Oxford University Innovation has announced a quick-to-implement, royalty-free licensing framework for relevant uses of its IP during the WHO-designated pandemic. This includes rights relating to ChAdOx1 nCoV-19, a leading vaccine candidate which began phase three trials last week and the OxVent ventilator, which is undergoing safety and efficacy testing. OUI’s Chief Operating Officer gave an exclusive interview to IAM in which he provided more a deeper insight in to the university’s IP strategy.
A similar approach has been adopted by the Massachusetts Institute of Technology and Harvard, Stanford and Yale universities, which have established the Covid-19 Technology Access Framework – also signed by the Broad Institute, Georgetown University and other academic institutions across the US. The University of California, the Howard Hughes Medical Institute and the Innovative Genomics Institute have made their own IP sharing pledge.

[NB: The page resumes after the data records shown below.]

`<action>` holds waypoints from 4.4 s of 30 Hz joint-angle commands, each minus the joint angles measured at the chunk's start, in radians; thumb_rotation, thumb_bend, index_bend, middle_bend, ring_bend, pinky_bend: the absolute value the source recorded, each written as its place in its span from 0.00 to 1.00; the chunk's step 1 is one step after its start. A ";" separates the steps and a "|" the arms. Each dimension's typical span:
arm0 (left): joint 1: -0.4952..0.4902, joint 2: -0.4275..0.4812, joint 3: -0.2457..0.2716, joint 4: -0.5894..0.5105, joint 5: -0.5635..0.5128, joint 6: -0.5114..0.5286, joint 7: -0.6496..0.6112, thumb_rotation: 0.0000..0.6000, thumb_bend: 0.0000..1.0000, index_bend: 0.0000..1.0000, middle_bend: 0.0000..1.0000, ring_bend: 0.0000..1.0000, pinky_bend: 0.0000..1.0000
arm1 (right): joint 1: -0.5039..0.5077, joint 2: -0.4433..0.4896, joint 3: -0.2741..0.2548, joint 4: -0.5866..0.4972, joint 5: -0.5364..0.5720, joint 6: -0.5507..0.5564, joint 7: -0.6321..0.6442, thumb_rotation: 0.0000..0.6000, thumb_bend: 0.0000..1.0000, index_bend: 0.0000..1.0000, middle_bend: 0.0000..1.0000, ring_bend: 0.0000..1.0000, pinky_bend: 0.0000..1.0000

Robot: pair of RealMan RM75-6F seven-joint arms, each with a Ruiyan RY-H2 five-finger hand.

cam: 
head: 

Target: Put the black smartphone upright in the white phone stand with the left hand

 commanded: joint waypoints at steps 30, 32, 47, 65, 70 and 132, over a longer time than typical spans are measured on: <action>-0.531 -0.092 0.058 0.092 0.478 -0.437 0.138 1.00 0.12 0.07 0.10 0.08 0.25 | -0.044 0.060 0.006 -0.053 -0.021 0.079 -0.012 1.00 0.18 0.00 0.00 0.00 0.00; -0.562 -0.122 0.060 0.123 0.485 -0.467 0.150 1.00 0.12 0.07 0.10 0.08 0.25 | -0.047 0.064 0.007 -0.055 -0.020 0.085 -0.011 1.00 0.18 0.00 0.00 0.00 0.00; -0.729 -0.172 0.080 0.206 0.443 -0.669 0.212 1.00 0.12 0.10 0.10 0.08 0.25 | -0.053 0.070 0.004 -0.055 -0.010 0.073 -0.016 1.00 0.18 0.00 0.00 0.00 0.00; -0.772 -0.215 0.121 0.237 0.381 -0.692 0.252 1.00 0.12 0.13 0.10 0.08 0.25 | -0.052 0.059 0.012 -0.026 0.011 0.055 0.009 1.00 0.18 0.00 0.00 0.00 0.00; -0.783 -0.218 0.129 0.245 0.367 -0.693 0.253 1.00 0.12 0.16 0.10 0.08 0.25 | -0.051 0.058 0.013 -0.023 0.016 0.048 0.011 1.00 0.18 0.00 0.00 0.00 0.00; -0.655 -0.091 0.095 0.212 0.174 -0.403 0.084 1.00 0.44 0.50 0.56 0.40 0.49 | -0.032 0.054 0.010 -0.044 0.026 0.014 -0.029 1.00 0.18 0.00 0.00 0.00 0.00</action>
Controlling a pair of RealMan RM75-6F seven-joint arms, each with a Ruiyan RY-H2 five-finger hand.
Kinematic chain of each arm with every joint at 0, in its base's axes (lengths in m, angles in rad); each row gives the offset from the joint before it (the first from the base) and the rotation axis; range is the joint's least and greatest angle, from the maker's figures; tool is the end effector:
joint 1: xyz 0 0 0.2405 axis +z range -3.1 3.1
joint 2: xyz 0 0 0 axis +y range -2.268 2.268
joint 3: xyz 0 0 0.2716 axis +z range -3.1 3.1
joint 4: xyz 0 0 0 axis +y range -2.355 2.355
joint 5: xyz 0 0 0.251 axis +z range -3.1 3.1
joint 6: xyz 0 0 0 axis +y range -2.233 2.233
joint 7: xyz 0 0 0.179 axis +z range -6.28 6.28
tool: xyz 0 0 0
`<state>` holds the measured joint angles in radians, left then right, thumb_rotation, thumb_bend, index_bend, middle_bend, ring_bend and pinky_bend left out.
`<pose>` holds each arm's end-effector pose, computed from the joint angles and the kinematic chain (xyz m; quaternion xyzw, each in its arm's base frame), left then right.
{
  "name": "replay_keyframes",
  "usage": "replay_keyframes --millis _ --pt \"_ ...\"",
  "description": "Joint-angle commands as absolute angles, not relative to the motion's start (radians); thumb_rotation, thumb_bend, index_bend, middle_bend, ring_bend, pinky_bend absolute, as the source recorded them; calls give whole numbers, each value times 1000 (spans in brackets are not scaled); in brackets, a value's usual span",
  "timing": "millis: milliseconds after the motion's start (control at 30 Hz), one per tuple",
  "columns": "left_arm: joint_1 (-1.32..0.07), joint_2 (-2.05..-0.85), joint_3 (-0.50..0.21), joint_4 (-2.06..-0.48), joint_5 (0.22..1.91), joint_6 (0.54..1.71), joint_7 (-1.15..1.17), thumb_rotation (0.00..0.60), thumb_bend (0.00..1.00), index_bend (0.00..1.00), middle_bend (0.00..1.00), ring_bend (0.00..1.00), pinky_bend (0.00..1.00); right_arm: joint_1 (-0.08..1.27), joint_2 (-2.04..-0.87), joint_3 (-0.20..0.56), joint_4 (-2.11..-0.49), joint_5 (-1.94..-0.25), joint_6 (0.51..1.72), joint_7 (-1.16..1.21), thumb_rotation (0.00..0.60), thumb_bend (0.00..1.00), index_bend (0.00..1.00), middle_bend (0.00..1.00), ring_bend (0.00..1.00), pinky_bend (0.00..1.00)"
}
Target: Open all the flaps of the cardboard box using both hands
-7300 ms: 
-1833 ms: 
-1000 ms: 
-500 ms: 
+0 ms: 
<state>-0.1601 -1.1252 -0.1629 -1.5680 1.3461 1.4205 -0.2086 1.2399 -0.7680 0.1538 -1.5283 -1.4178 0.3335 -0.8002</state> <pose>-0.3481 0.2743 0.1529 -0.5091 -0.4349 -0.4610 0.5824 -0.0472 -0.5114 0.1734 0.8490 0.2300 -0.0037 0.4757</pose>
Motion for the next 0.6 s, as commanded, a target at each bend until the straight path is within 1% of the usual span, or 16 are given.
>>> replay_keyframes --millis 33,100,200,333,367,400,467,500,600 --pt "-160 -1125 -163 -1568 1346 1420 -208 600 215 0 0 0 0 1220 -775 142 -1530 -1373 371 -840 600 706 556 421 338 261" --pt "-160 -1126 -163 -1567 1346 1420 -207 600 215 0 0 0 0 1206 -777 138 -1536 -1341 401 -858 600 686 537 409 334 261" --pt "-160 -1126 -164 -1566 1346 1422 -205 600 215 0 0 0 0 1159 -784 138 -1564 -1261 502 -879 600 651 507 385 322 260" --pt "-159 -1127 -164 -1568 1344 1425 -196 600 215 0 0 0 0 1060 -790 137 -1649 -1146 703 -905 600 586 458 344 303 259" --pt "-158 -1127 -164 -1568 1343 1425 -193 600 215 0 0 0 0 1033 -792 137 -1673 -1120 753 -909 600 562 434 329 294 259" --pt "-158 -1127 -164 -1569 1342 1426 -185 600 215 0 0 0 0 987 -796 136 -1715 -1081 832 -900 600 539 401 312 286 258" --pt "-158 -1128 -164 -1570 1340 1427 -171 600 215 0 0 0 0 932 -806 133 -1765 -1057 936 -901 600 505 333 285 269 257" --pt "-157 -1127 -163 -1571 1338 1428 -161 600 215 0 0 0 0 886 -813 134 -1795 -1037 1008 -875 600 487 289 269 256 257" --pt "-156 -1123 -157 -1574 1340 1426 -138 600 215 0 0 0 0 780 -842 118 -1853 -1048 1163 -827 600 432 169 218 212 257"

Back across the Atlantic, Knowledge Transfer Ireland has committed to royalty-free, non-exclusive licensing, as has the University of Cambridge, while Imperial College London is offering the design package for its prototype ventilator on similar terms.
Open COVID Pledge
A number of scientists and IP professionals, including Jennifer Doudna and Professor Mark Lemley, have launched the Open COVID Pledge – a proposed agreement for the cost-free worldwide licensing of relevant IP rights (apart of from trademarks and trade secrets) during the period of the pandemic and twelve months afterwards.

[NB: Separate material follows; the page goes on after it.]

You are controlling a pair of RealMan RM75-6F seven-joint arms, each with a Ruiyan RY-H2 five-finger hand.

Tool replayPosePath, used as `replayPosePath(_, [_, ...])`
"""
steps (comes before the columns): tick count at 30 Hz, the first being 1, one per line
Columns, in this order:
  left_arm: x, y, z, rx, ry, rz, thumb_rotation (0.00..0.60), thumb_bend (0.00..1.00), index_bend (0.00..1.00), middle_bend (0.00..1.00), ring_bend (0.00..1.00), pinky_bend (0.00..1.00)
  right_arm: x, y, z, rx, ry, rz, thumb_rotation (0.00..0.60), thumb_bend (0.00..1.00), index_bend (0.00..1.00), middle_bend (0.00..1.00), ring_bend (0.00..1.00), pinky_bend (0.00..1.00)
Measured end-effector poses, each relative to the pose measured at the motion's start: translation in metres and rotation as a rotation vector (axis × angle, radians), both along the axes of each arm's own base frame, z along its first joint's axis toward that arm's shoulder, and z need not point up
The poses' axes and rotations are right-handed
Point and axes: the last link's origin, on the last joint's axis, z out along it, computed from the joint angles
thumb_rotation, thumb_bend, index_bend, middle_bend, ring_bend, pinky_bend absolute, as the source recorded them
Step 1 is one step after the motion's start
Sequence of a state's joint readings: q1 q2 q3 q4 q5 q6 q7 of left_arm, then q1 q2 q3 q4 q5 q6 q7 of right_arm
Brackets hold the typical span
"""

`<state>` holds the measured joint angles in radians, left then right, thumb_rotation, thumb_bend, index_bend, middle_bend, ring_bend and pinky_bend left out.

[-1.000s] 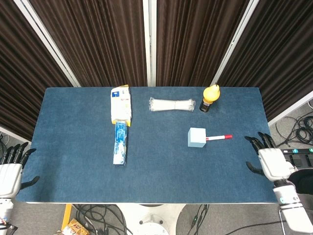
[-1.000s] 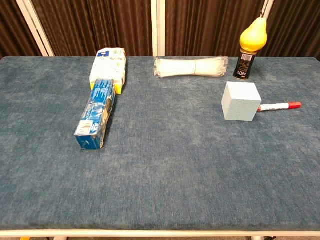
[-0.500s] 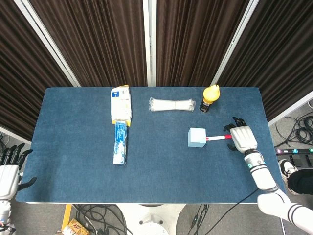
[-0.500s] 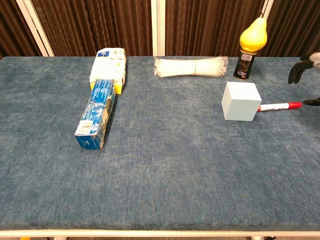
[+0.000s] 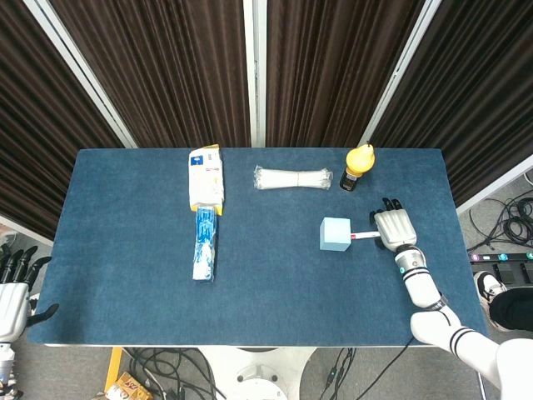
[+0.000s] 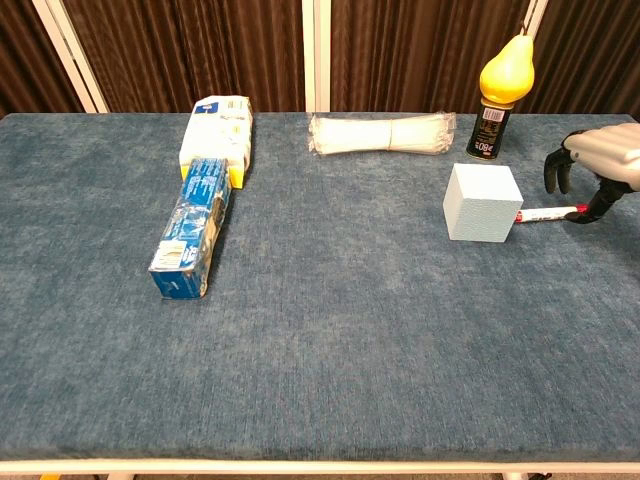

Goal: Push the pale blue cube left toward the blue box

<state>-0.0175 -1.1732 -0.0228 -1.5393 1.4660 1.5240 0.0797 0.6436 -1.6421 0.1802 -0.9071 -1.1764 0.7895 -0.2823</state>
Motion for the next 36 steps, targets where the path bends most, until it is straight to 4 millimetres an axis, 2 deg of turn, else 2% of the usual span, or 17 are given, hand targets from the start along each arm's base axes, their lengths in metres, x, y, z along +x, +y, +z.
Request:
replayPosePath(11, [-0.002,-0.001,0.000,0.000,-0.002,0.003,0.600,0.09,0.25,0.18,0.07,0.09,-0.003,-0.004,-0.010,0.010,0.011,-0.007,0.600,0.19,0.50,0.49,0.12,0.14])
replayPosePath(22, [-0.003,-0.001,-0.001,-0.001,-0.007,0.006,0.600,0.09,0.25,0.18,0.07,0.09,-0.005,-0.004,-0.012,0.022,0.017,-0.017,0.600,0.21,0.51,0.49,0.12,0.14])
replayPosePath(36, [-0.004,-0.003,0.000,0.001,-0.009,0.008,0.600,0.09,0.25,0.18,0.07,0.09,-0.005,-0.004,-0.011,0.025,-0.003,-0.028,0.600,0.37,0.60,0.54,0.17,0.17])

Many organisations, especially larger high-tech rights holders, have signed the pledge. These include Amazon, Microsoft, Facebook, Hewlett Packard Enterprises, Uber and IBM. However, biotech and pharma innovators have so far not been enticed to join this initiative, perhaps because they believe the proposed licence (with its automatic one-year post-pandemic extension) to be an ill-fit for life sciences innovations.
What to watch out for…
Most pledges to waive IP rights by pharma and biotech companies have so far been made on a specific, case-by-case basis. With a WHO covid-19 patent pool currently under development, it will be interesting to see the extent to which these innovators choose to take part. While IFPMA Director General Thomas Cueni has given tentative support to a patent pool, he has also warned against a “one-size-fits-all” approach to IP licensing.
Many of the biggest decisions for coronavirus IP licensing by private companies lie in the future, when drugs or vaccines are nearing the end of regulatory approval. Most of the large numbers of private companies involved in developing potential vaccines have yet to lay their cards on the table. We can expect significant attention to fall on their IP strategies when that time comes.